127 minutes | MPAA rating: R

No one expects world-class acting from a horror movie. So when you get precisely that, it comes on like a sucker punch.

“Hereditary” is a ghost story — I think — featuring Toni Collette in an emotional performance that will leave audiences limp and exhausted.

Writer/director  Ari Aster’s film is hard to pin down…it may be about ghosts, or it may be a psychological study of mental and spiritual anguish manifesting in very creepy ways.

As the film begins Annie Graham (Collette) is burying her mother, from whom she was estranged for years before finally taking in the old lady at death’s door. Annie isn’t sure whether to react with sobs or cartwheels…Mom was a notoriously difficult personality.  (In her eulogy, Annie says she’s gratified to see so many new faces…she didn’t know this many people cared about her mother. It’s the film’s first subtle clue that Mom had a secret life.)

In the wake of the funeral Annie and her family try to get back to normal.  Husband Steve  (Gabriel Byrne) is an understanding intellectual type. Son Peter (Alex Wolff) is a teen pothead. Daughter Charlie (Milly Shapiro) is something else again, an elfin misfit who, unlike other members of the family, really loved her grandma. In fact, she starts seeing apparitions of the dear departed.

One cannot say much about the plot of “Heredity” without ruining some major surprises.  Let’s just say that Grandma’s death is only the first tragedy to befall the clan; a far more traumatic one is yet to come.
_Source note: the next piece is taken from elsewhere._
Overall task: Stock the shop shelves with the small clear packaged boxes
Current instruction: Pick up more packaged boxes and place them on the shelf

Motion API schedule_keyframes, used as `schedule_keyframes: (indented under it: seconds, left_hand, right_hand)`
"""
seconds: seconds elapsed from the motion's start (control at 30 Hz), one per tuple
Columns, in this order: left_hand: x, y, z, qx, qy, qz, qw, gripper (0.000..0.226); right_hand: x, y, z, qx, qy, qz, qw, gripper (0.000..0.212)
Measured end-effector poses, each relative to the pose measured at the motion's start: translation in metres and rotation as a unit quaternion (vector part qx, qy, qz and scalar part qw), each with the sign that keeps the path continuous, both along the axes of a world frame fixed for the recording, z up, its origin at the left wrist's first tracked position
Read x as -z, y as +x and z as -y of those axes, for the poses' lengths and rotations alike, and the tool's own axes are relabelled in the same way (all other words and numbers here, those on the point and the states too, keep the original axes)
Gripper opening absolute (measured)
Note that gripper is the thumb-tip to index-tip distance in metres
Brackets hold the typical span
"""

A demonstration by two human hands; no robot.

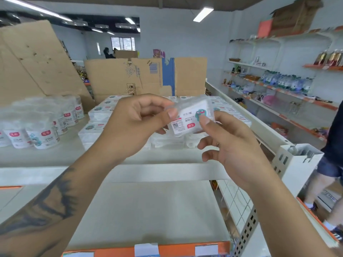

And in the wake of that an emotionally shattered Annie finds herself turning first to a grief support group and then to a fellow mourner (the great Ann Dowd) who claims to have found a way to communicate with the dead.

Aster plays his cards very carefully,  dealing big plot points so matter of factly that it’s only in retrospect that we understand their importance.  There’s no big reveal until the end (and even then it’s a bit ambiguous); mostly he builds a nerve-wracking tension from small moments and observations. (Although there is a dramatic seance scene guaranteed to make every hair on your body stand up and salute.)